▶ **Task**:
Copy precisely the first line of the material below and every later line, stopping with the line that contains "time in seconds".

▶ **The data**:
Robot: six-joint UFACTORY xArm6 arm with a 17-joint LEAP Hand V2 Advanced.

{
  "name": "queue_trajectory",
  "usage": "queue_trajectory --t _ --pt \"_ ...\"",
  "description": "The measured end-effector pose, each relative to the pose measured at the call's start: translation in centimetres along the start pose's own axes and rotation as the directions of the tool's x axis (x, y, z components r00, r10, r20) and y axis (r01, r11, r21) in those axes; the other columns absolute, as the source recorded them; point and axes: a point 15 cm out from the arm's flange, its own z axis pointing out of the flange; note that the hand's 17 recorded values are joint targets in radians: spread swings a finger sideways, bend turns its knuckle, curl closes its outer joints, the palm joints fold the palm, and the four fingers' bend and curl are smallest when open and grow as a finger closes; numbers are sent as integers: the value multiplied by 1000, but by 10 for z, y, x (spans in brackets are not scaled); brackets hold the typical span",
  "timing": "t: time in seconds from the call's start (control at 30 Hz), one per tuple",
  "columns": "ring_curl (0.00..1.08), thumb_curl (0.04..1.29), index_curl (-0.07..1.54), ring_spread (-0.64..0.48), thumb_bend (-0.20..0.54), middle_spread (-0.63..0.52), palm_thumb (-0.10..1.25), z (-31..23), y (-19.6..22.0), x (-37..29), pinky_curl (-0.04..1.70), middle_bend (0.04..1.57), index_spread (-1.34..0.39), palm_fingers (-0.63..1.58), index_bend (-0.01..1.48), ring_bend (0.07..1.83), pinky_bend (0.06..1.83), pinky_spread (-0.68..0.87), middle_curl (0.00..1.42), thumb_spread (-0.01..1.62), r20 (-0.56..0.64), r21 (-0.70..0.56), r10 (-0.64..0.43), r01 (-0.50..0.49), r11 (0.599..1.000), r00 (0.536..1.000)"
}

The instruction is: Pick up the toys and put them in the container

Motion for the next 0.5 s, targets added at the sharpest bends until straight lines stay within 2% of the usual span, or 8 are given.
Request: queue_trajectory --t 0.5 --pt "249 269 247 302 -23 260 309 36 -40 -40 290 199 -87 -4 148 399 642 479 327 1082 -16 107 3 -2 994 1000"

▶ **Solution for this task**:
Robot: six-joint UFACTORY xArm6 arm with a 17-joint LEAP Hand V2 Advanced.

{
  "name": "queue_trajectory",
  "usage": "queue_trajectory --t _ --pt \"_ ...\"",
  "description": "The measured end-effector pose, each relative to the pose measured at the call's start: translation in centimetres along the start pose's own axes and rotation as the directions of the tool's x axis (x, y, z components r00, r10, r20) and y axis (r01, r11, r21) in those axes; the other columns absolute, as the source recorded them; point and axes: a point 15 cm out from the arm's flange, its own z axis pointing out of the flange; note that the hand's 17 recorded values are joint targets in radians: spread swings a finger sideways, bend turns its knuckle, curl closes its outer joints, the palm joints fold the palm, and the four fingers' bend and curl are smallest when open and grow as a finger closes; numbers are sent as integers: the value multiplied by 1000, but by 10 for z, y, x (spans in brackets are not scaled); brackets hold the typical span",
  "timing": "t: time in seconds from the call's start (control at 30 Hz), one per tuple",

The answer is finished.